Similar to the problem with translating
poetry is the problem in trying to present old works of art in modern times.
Many wish to present a Shakespeare play or Beethoven symphony
the way it was originally presented, and there are regular complaints
about colorizing old black and white movies.
Advocates of historically original presentation often refer
to a work of art presented in the
original manner as being "authentic."
There are a variety of problems and dilemmas in the presentation
of old works. For example, the original work or presentation
can be less then authentic to the subject in ways. Shakespeare's
plays were originally presented using only male actors. Juliet
was performed by a boy dressed as a girl. Most would argue that
this part of the original presentation is less authentic than
today's practice of using actresses.
Similarly, a grandfather clock chimes in Shakespeare's historical
drama Julius Caesar, though the grandfather clock had
not been yet invented in Ceasar's time. Some would argue that
fixing this historical error would make the play more authentic.
Others would counter that, while the clock is clearly a historical
error, the play was intended as a work of art not a historical
document, and 'fixing' every detail could make the play less
authentic aesthetically. They might point out that a Cezanne
painting of an apple is supposed to represent an apple not look
like a apple photographed, and those who would criticize the
image for not being photorealistic miss the point of the painting.
Some modernization can improve an old work of art. Improved
technology can make Gone With The Wind look and sound
clearer in the theatre today than it did in 1939. It would be
a safe bet that Paul McCartney would prefer to listen The Beatles
songs on a CD player rather of a 1965 record player. Listening
to the 1965 record player is more authentic to listening to the
music on 1965 record player, but listening to a remastered CD
is more authentic to listening to the original music.
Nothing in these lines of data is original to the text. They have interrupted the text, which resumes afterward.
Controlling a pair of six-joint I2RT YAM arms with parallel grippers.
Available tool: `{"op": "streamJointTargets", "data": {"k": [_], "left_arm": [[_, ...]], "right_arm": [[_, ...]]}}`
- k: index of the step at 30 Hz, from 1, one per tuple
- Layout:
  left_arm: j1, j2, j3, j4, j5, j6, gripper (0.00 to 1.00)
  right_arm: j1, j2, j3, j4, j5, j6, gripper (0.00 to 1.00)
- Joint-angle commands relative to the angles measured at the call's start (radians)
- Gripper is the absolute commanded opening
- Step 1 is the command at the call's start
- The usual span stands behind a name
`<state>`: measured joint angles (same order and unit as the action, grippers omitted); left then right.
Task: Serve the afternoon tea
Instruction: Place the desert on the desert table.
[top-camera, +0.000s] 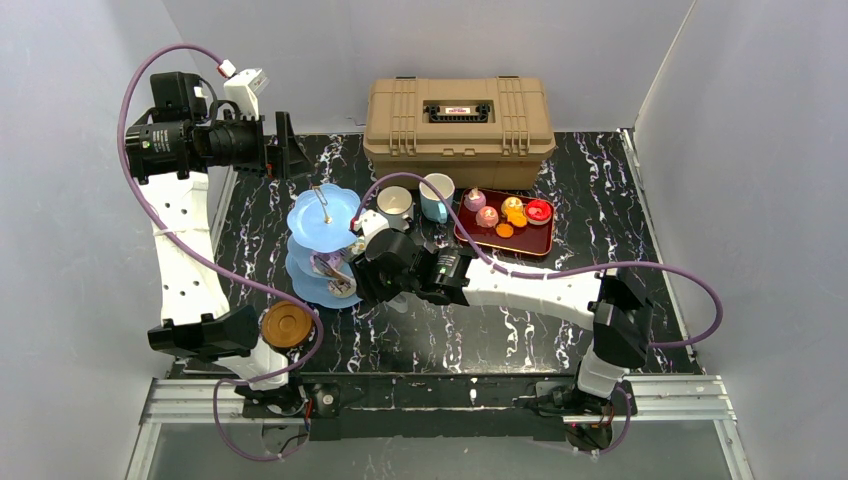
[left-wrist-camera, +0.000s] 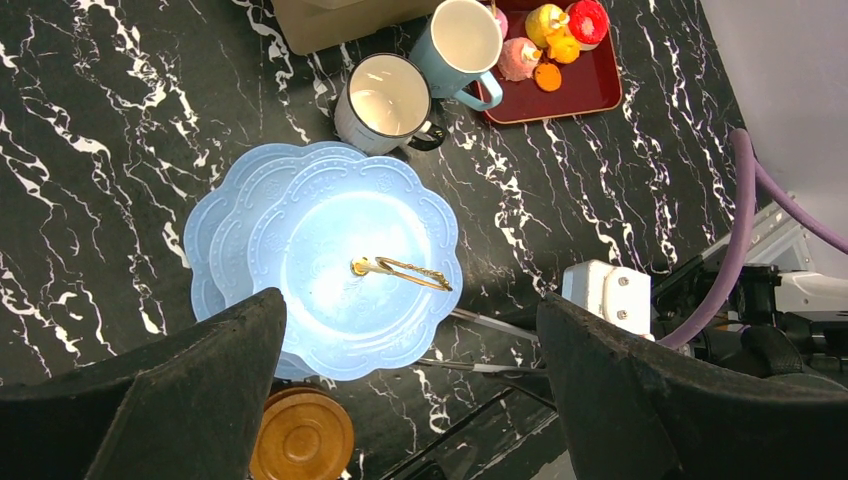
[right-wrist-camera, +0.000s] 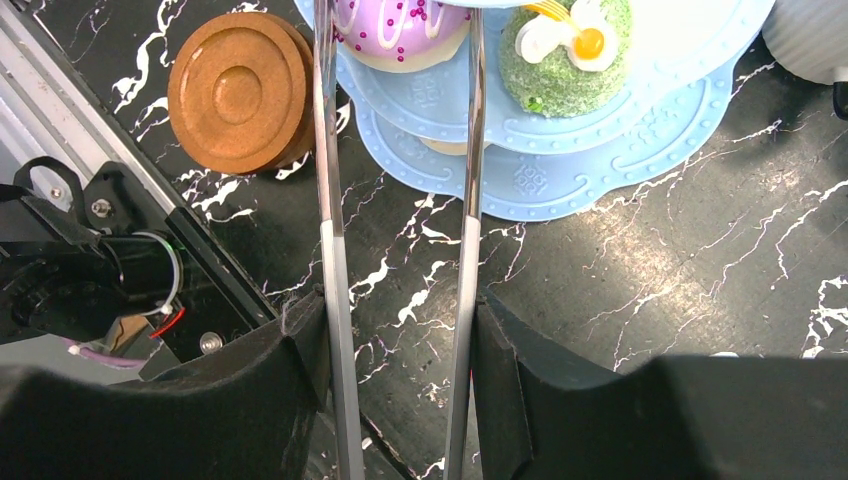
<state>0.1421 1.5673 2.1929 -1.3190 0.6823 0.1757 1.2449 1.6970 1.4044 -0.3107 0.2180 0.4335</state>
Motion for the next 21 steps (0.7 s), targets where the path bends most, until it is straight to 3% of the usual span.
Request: {"op": "streamJointTargets", "data": {"k": [1,21], "left_arm": [[0.004,-0.012,0.014,-0.023,0.039,0.008,0.94],[0.004,-0.01,0.011,-0.026,0.051,0.012,0.94]], "right_arm": [[0.005,-0.047,0.042,0.048,-0.001,-0.005,0.55],[0.004,-0.058,0.069,0.026,0.027,-0.009,0.61]]}}
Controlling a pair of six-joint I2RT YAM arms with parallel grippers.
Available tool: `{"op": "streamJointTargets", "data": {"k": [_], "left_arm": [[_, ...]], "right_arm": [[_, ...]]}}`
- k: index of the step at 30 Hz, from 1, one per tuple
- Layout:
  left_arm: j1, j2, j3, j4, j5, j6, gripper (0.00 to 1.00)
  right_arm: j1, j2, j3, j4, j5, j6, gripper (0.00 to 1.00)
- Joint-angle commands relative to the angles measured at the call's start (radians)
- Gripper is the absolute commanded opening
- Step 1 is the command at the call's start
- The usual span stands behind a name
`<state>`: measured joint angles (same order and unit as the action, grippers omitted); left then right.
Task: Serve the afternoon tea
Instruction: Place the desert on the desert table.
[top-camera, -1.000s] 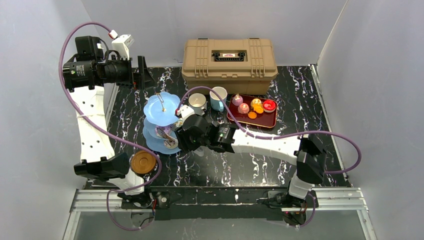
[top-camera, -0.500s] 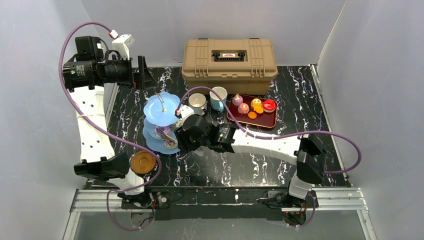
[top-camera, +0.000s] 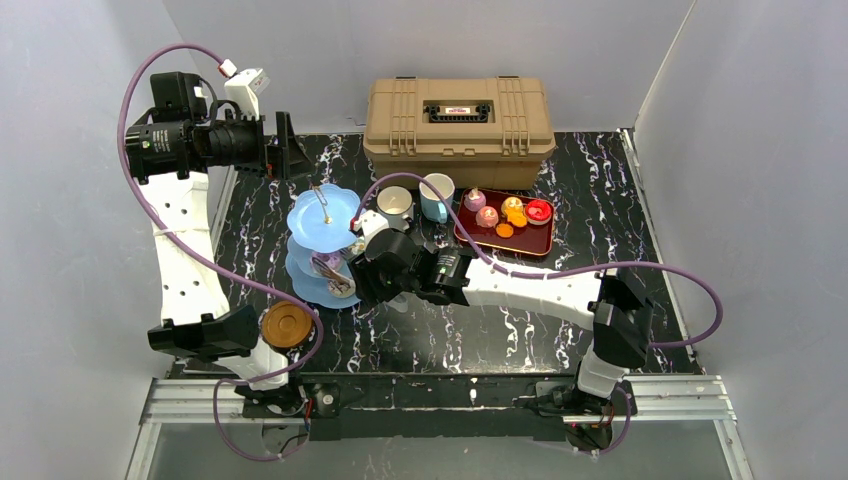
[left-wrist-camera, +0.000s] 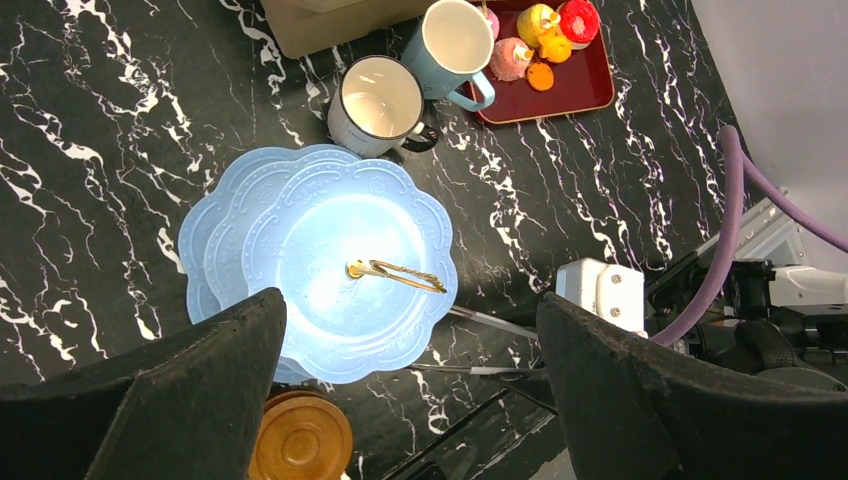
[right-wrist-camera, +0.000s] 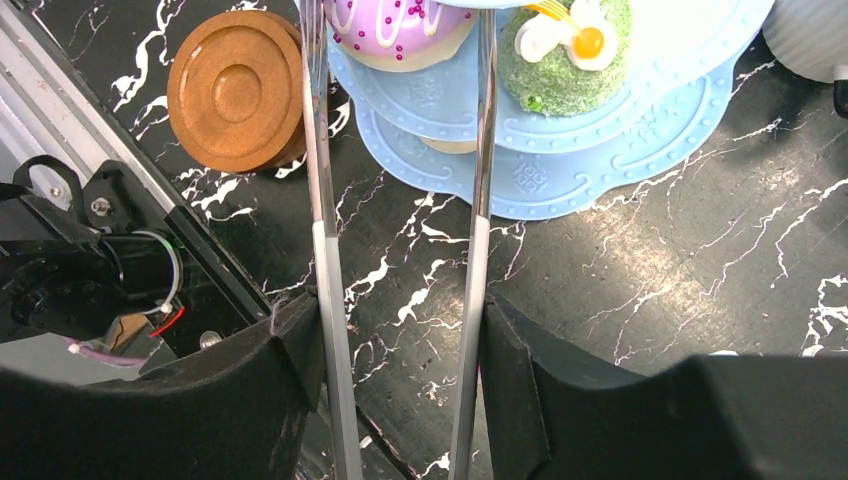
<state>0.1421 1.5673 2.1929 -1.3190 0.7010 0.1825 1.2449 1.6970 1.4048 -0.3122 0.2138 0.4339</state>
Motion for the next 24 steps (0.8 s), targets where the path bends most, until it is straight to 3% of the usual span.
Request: {"op": "streamJointTargets", "data": {"k": [1,15,24], "left_arm": [[0.004,-0.009,0.012,-0.027,0.034,0.007,0.94],[0.004,-0.001,0.024,-0.042,0.051,0.011,0.94],[0.004,0.0,0.014,-0.043,0.063,0.012,0.94]], "right_arm": [[0.004,-0.064,0.068,0.025,0.034,-0.011,0.61],[0.004,-0.093,0.057,0.003,0.041,-0.011,0.63],[0.004,-0.265,-0.054,-0.076,0.111,0.027,0.63]]}}
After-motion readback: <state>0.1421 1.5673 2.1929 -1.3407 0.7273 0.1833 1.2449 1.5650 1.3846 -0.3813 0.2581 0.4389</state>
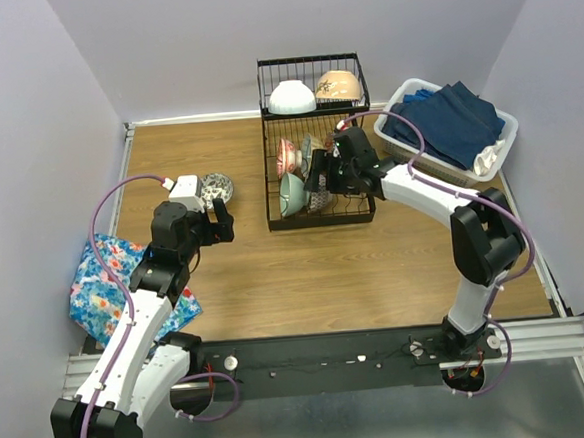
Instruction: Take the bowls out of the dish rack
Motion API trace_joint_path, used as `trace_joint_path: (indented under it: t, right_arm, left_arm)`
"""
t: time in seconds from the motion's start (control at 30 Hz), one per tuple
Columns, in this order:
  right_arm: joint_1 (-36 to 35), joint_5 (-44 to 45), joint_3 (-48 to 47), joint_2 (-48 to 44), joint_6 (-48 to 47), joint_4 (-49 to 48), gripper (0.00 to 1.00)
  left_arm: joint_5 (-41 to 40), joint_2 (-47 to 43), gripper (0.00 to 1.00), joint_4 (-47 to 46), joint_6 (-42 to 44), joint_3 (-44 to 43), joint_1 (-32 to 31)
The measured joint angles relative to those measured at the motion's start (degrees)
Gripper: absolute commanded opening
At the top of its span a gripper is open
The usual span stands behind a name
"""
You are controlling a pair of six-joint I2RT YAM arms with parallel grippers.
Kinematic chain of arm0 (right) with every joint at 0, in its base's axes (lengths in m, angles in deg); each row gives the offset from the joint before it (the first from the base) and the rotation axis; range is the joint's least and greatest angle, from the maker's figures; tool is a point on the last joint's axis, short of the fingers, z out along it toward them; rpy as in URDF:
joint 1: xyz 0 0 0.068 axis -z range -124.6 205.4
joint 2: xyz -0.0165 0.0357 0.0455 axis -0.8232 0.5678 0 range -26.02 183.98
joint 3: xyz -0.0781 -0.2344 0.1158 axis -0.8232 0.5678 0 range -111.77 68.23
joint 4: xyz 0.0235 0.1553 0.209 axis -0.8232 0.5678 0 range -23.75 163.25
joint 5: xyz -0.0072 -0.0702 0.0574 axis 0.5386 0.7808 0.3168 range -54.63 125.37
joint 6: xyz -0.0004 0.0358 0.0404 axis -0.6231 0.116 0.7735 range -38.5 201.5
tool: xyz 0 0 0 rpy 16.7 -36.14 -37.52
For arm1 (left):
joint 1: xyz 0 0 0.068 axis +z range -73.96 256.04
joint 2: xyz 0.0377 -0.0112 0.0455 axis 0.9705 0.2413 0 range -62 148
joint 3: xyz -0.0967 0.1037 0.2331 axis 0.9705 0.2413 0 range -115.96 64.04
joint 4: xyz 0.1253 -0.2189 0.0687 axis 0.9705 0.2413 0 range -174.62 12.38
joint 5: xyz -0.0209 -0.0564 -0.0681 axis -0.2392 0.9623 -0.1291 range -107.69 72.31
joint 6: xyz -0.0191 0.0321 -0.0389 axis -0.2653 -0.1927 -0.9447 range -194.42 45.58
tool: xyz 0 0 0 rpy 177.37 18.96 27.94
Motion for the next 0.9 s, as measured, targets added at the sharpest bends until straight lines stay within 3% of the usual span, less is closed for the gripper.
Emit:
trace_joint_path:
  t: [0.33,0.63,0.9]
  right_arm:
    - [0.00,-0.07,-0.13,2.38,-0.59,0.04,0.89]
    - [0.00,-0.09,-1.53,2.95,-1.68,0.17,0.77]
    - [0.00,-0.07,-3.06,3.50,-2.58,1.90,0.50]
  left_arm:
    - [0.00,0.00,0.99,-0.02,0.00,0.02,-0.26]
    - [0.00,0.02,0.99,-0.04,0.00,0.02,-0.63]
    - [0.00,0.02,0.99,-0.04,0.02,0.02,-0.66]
I'll bet you that some old time Beatles fan out there has
an unplugged vintage record player sitting on top of his CD player.
This way he gets the old time ambiance and the modern sound.
Presenting an old work must take into context the audience,
its culture and sensibilities, as a play, movie, novel or painting
is a presentation to an audience. The language of Shakespeare's
plays was the language of the original audience. It is not the
native language of today's audience. The use of boy actors in
female parts won't be viewed in the same way as an original audience
viewed it. Boys playing girls and women would at the least distract
most to all in a modern audience.
Even when presented 'authentically' (exactly as originally
presented), the average people of today won't view a work of
art authentically as they won't experience it as the original
(authentic) audience did. Making some modernizations, such as
using women in women's parts in Shakespeare plays, can make the
modern audience's experience closer to the original audience's
Some recreations are less concerned with the art as the history.
Even if the sound itself is considered weak and unorthodox to
modern ears, performing a Mozart symphony using period instruments,
hall, dress and manners may be of great enlightenment and enjoyment
to a modern audience, especially if the audience itself participates
in the recreation by dressing and acting historically.